Low-Emission Technology Initiative

The Low-Emission Technology Initiative is a joint funding partnership between the port authority and the Province of British Columbia to promote the trial and adoption of low and zero-emission fuels and technologies at the Port of Vancouver.

To date, the Low-Emission Technology Initiative has helped fund various pilot projects of low-carbon fuels and technologies in partnership with the province and industry partners across a range of port-related sectors, such as container trucking, terminal operations, harbor vessels and commercial ferries. These pilots are intended to accelerate the transition away from fossil-fuel-powered equipment at the Port of Vancouver by demonstrating the effectiveness of low-emission alternatives.

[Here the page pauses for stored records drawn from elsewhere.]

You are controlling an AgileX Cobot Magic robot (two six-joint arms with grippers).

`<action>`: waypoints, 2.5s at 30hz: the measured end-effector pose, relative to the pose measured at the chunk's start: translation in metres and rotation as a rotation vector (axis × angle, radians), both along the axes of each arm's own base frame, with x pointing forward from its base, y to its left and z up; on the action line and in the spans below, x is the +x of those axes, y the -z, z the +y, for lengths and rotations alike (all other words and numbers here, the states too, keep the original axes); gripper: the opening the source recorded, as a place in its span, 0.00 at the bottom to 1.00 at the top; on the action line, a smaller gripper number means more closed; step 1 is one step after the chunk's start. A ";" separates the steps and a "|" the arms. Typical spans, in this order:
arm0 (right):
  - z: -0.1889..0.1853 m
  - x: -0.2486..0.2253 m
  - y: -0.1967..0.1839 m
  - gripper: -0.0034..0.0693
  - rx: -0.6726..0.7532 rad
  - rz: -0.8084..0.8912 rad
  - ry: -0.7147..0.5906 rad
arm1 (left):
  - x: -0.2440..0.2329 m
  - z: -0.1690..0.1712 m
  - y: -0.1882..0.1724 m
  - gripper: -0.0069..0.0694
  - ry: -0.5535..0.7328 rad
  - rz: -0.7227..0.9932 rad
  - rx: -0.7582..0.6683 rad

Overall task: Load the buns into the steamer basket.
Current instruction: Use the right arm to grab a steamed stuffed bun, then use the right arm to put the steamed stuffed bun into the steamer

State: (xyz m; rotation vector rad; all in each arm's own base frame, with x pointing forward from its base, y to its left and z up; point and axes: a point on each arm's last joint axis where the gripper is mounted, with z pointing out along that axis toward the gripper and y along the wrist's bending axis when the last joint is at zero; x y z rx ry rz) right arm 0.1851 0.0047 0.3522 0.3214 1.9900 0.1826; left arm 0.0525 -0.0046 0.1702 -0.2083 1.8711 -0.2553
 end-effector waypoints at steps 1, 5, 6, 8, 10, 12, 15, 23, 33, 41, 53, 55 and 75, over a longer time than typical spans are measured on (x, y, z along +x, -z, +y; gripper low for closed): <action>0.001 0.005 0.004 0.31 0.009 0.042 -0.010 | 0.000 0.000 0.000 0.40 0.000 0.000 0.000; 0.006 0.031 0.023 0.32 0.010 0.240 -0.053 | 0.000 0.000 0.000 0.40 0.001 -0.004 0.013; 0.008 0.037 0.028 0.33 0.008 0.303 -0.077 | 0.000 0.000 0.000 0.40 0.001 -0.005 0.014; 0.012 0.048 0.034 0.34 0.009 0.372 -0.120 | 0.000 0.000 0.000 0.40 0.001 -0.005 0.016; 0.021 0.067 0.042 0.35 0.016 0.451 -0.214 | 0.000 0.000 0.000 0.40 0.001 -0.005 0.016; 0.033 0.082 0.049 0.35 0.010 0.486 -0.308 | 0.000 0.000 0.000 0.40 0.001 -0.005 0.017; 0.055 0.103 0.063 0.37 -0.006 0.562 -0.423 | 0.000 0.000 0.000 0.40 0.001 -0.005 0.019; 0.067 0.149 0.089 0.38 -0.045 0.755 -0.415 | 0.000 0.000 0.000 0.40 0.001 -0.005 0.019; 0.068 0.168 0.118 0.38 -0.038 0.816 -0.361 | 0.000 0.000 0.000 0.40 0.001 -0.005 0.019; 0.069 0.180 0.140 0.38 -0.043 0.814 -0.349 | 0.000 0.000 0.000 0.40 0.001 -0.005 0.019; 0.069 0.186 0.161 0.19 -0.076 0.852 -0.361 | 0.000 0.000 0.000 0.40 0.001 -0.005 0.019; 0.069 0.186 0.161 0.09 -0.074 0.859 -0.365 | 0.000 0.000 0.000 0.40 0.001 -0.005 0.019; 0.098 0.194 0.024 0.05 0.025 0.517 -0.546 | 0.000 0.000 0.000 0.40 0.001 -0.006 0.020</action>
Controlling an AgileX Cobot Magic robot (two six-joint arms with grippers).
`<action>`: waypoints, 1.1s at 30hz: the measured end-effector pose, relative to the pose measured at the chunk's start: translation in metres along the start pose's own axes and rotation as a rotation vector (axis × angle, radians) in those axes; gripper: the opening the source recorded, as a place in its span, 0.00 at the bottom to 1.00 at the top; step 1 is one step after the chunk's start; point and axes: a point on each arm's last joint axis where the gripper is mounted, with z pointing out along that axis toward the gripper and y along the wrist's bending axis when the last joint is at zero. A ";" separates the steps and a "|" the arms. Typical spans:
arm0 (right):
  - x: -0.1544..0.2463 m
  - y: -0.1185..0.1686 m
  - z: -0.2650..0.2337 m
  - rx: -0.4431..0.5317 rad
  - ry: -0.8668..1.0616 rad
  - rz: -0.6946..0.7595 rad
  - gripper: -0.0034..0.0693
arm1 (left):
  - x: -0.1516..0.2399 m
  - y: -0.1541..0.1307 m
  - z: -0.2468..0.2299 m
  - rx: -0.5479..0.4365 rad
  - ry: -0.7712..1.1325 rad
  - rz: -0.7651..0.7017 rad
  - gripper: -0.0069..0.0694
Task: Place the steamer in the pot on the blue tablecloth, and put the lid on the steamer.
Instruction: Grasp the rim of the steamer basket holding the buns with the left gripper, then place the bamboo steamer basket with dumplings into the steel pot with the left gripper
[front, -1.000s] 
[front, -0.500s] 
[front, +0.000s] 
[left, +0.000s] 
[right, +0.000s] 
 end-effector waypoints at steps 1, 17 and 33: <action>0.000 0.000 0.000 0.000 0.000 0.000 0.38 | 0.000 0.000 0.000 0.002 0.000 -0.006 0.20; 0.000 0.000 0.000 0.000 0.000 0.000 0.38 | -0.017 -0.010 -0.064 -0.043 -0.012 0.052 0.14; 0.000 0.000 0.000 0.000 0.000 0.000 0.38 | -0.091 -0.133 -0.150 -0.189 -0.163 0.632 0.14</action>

The Low-Emission Technology Initiative is one of the key ways the Vancouver Fraser Port Authority is working towards its goal under the Northwest Ports Clean Air Strategy to phase out all port-related emissions by 2050, in support of the Government of Canada’s commitment to reach net-zero emissions by 2050.

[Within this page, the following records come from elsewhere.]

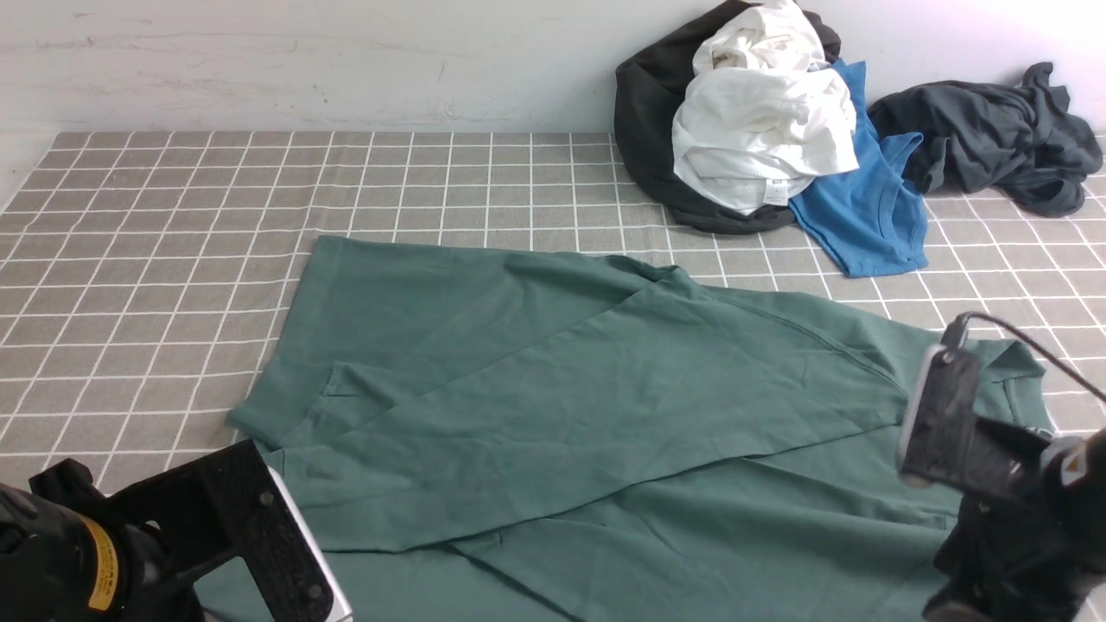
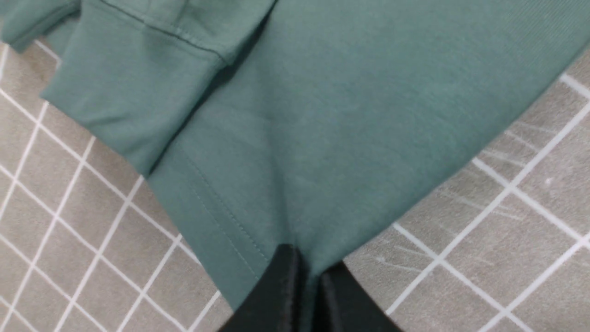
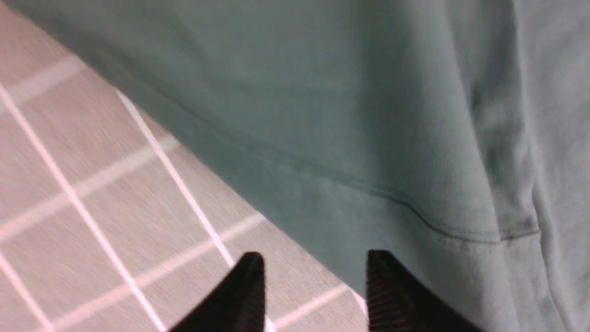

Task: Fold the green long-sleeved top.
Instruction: Use both arms simultaneously to clamp the lower edge of the clothing fabric, then use both arms to drag the lower edge of the fabric forward and fold it over the upper edge

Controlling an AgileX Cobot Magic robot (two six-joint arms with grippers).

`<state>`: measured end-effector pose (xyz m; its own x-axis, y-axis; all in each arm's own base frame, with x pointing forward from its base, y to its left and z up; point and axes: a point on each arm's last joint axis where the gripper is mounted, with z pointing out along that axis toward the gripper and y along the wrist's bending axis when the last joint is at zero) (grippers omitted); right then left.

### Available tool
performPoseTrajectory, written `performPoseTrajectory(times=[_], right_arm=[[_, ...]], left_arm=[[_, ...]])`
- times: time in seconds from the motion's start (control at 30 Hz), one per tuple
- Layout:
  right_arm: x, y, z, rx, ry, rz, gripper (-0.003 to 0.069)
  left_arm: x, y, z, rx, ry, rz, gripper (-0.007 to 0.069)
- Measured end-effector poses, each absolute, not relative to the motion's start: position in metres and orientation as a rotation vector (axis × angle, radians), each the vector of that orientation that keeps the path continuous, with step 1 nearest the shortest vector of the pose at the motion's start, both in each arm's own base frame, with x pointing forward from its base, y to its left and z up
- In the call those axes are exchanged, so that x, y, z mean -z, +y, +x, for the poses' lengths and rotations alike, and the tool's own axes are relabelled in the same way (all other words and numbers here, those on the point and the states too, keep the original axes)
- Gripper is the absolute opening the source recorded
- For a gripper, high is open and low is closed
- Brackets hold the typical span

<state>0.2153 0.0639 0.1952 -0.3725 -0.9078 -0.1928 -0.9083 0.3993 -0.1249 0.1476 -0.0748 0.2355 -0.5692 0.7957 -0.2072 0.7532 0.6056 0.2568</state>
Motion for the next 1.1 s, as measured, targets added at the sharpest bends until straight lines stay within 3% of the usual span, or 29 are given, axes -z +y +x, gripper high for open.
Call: performPoseTrajectory(times=[0.13,0.3,0.37,0.53,0.6,0.67,0.93,1.1], right_arm=[[-0.173,0.059,0.221,0.084,2.376,-1.806,0.0393],[-0.146,0.058,0.231,0.148,2.316,-1.896,0.0351],[-0.144,0.058,0.232,0.143,2.332,-1.901,0.0312],[-0.147,0.059,0.230,0.137,2.407,-1.793,0.0084],[-0.148,0.059,0.231,0.149,2.406,-1.760,0.0040],[-0.161,0.058,0.229,0.180,2.407,-1.648,0.0002],[-0.216,0.060,0.243,0.199,2.449,-1.295,-0.0001],[-0.245,0.071,0.290,0.227,2.359,-1.187,-0.0001]], left_arm=[[-0.236,-0.076,0.148,-0.190,2.527,1.252,0.0003],[-0.237,-0.078,0.150,-0.176,2.500,1.241,0.0003],[-0.237,-0.078,0.151,-0.172,2.487,1.237,0.0003],[-0.237,-0.078,0.150,-0.162,2.509,1.205,0.0005],[-0.236,-0.078,0.149,-0.158,2.537,1.172,0.0005],[-0.242,-0.075,0.150,-0.158,2.621,1.021,0.0005],[-0.285,-0.064,0.184,-0.139,2.590,0.592,0.0007],[-0.301,-0.047,0.253,-0.146,2.522,0.354,0.0013]])
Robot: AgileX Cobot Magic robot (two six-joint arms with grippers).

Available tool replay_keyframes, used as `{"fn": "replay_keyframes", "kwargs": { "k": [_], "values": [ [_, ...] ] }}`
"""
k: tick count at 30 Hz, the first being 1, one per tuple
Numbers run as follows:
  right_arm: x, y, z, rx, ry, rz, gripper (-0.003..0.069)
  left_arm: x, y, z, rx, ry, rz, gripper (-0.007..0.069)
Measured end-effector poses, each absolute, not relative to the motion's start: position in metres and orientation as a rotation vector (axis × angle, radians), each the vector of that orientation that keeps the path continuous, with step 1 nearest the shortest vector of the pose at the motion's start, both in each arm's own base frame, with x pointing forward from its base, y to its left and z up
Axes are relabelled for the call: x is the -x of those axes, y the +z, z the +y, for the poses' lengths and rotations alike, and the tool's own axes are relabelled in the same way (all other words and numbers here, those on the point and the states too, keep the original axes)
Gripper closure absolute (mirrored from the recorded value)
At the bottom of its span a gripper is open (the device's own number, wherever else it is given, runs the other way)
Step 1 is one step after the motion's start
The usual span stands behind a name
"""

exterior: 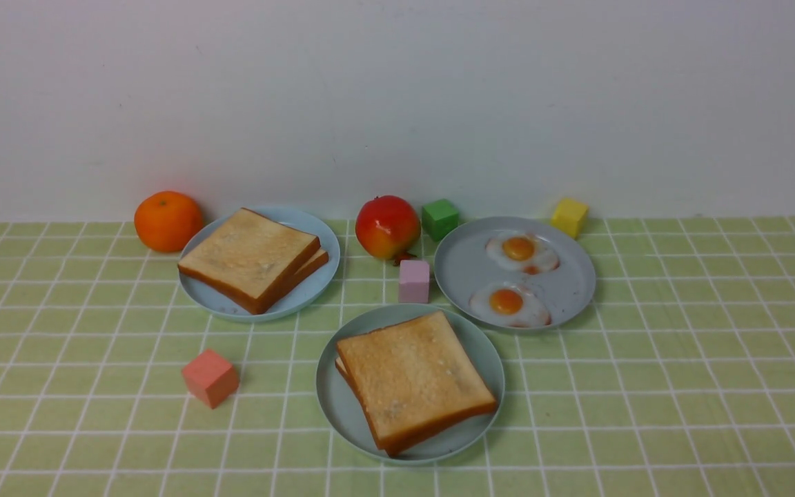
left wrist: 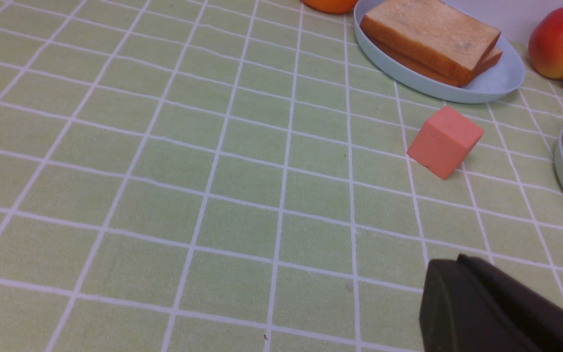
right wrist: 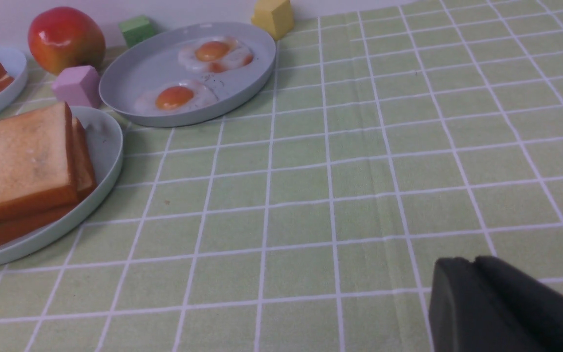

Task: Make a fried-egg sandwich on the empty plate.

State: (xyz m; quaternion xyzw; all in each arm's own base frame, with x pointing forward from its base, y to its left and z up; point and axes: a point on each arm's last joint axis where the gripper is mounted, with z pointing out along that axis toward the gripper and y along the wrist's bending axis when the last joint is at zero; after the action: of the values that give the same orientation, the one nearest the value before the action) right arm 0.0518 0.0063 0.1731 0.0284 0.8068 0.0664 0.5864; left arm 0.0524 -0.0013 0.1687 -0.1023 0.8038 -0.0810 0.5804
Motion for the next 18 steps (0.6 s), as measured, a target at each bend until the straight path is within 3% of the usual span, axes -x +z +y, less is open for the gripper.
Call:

Low-emission pilot projects conducted to date

The port authority’s Takaya patrol boat ran on 100% renewable diesel for over six months

Renewable diesel

In 2022, the port authority and the province funded the trial of 100% renewable diesel on a terminal locomotive operated by Viterra and on one of the port authority’s patrol boats, the Takaya – making the port authority the first federal agency in Canada to run a vessel on 100% renewable diesel.

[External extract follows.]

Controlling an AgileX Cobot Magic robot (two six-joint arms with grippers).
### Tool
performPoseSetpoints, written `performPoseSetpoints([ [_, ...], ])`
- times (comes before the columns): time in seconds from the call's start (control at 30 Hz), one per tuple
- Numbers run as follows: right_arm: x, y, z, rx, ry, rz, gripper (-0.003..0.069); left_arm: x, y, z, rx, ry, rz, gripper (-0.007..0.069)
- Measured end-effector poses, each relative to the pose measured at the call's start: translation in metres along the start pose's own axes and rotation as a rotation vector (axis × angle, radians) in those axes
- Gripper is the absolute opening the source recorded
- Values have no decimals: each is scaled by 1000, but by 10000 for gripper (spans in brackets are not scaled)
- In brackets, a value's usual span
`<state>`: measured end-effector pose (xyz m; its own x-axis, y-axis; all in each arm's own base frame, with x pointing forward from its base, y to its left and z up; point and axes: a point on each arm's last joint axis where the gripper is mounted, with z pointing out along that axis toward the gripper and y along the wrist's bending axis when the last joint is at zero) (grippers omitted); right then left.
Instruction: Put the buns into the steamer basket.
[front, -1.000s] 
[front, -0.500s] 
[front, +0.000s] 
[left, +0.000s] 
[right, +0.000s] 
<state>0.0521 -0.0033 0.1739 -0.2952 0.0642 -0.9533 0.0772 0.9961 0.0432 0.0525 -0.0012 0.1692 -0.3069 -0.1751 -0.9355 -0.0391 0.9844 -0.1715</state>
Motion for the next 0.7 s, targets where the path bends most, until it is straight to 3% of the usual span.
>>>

Renewable diesel is a non-fossil fuel energy source derived from a range of organic sources such as vegetable oils, animal fats and food waste. Using renewable diesel can result in up to 80% less net greenhouse gas emissions than regular diesel on a life-cycle basis. Shell Canada, a partner on this project, supplied the renewable diesel and provided significant technical expertise. 

Biodiesel as a marine fuel

The Seaspan Reliant ran on 100% biodiesel for one month

In 2020, the port authority and province helped fund the testing of 100% biodiesel as a marine fuel by Seaspan Ferries, a marine transportation company that operates a daily ferry service for consumer goods, commodities, and freight products between Vancouver Island and the Lower Mainland.

As part of the pilot project, Seaspan Ferries ran one of its commercial ferries – the Seaspan Reliant – on 100% biodiesel for a month while transporting containers of goods across the Georgia Strait, as researchers at UBC monitored its emissions. Following the success of this pilot project, Seaspan Ferries now runs all six of its commercial ferries on 100% biodiesel.

Battery electric-powered terminal trucks

The battery-electric powered terminal truck manufactured by Terberg Special Vehicles

In 2021, the port authority and province helped Seaspan Ferries procure two zero-emission battery-electric powered terminal trucks – the first by European manufacturer, Terberg, to be imported in North America – which will be tested as zero-carbon alternatives to trucks traditionally powered by diesel.

The two battery-electric powered terminal trucks will undergo testing at Seaspan’s Tilbury Marine Terminal on the Fraser River, after which the company will evaluate replacing its remaining 22 diesel-powered trucks with the battery-electric variety in order to curb fleet-wide emissions.